AI systems fail silently and probabilistically. A retrieval-augmented generation system can return confident, well-formulated answers that are completely wrong. A model can degrade gradually as data drift pulls its embeddings off-distribution. An LLM can begin refusing certain types of requests after a fine-tuning run — not because of a code change, but because of a subtle shift in the model's behavior distribution.
This has three consequences for SRE:
- You need behavioral monitoring, not just infrastructure monitoring. CPU and memory are necessary but insufficient. You need to track output distributions, response quality signals, and retrieval precision over time.
- You need automated evaluation infrastructure. Human spot-checking doesn't scale. You need pipelines that continuously score model outputs against ground truth or reference answers.
- Your incident response playbooks need to account for non-deterministic failures. The same inputs that triggered a hallucination at 2 PM might produce correct output at 2:05. Reproducing AI failures requires capturing not just stack traces but input prompts and context.
Defining SLOs for AI Systems
Service Level Objectives for AI must capture both infrastructure reliability and model behavior reliability.
Infrastructure SLOs
These are familiar territory for any SRE:
- Availability: The service responds within the SLO threshold (e.g., 99.9% of requests return a response within 2 seconds)
- Latency: p50, p95, and p99 response times for inference requests
- Throughput: Successful requests per minute, tokens per second
These are necessary but not sufficient. An LLM can be up and responding within latency thresholds while producing nonsense on 30% of queries.
Model Behavior SLOs
This is where AI SRE diverges from classical SRE.
Task Completion Rate (TCR): The percentage of requests where the model produces a functionally correct, non-harmful response. This requires an automated eval pipeline — a golden dataset of input-output pairs, scored by a reference model or a set of programmatic validators.
Hallucination Rate: The percentage of responses flagged by your detection pipeline as hallucinated or factually unsupported by the retrieved context. This maps to the "correctness" dimension of your model's output quality.
Refusal Rate: The percentage of valid requests the model refuses. A sudden spike in refusals often signals a model behavior change — a fine-tuning run, a prompt drift, or a context overflow issue.
Retrieval Precision: For RAG systems, the percentage of retrieved chunks that are relevant to the query. This is a leading indicator — if retrieval precision drops, your downstream TCR will follow.
Context Utilization: How much of the retrieved context the model actually uses in its answer. Low utilization suggests the model is ignoring retrieved context and relying on parametric knowledge, increasing hallucination risk.

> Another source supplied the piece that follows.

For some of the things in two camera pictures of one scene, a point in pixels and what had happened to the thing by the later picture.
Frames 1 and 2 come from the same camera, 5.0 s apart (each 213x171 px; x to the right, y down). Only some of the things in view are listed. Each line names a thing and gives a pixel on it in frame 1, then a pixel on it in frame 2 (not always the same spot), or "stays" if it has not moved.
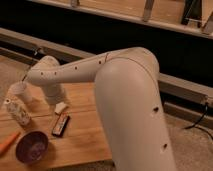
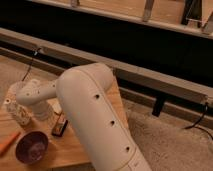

Composite AI Reliability Score
A useful single number for executive reporting and SLO tracking is a weighted composite:
AI Reliability Score = (TCR × 0.4) + (Availability × 0.3) + ((1 - Hallucination Rate) × 0.3) This gives you a 0-1 score that captures both infrastructure and model quality. Track it over time in your Grafana dashboard alongside your standard SLO burn rates.
Error Budgets for AI
Error budgets are the central mechanism by which SREs make risk trade-offs. The concept translates directly to AI systems, but the measurement is different.
Setting AI Error Budgets
For a production AI service targeting 99.9% overall AI reliability:
- Monthly AI error budget: 0.1% of requests can produce substandard outputs (as defined by your TCR and hallucination thresholds)
- If you're at 99.5% AI reliability: You've consumed 80% of your monthly error budget in the first week — time to investigate
Using Error Budgets to Drive Development
Error budget policy should govern how you roll out changes:
- Below 50% error budget consumed: Ship new features, run experiments, fine-tune aggressively
- 50-90% consumed: Slow down, focus on reliability work, pause non-critical experiments
- Above 90% consumed: Feature freeze, all hands on reliability until metrics recover
This is identical to classical SRE error budget policy — the only difference is that you're measuring AI behavior quality alongside infrastructure metrics.
For AI systems, a useful additional policy: always retain a baseline evaluation pipeline when deploying model changes. If a new model version causes a statistically significant drop in TCR or spike in hallucination rate, the deployment should be automatically rolled back.
AI Incident Response Playbook
AI incidents require a specific playbook structure that accounts for probabilistic failures.
When to Declare an AI Incident
Not every bad model output is an incident. Use these triggers:
- Automated eval score drops by more than 5 percentage points from baseline (TCR, hallucination rate, or refusal rate)
- p95 inference latency increases by more than 2× for 10+ minutes
- Retrieval precision drops below your SLO threshold for more than 5 minutes
- Error rate on structured output parsing exceeds 1% (model returning malformed JSON, unexpected formats)
- User-reported hallucination rate spikes (if you have user feedback channels)
Incident Response Steps
Phase 1 — Triage (0-5 minutes)
- Check infrastructure metrics first: GPU utilization, memory, inference server health, KV store latency. You want to rule out infrastructure before assuming it's a model behavior issue.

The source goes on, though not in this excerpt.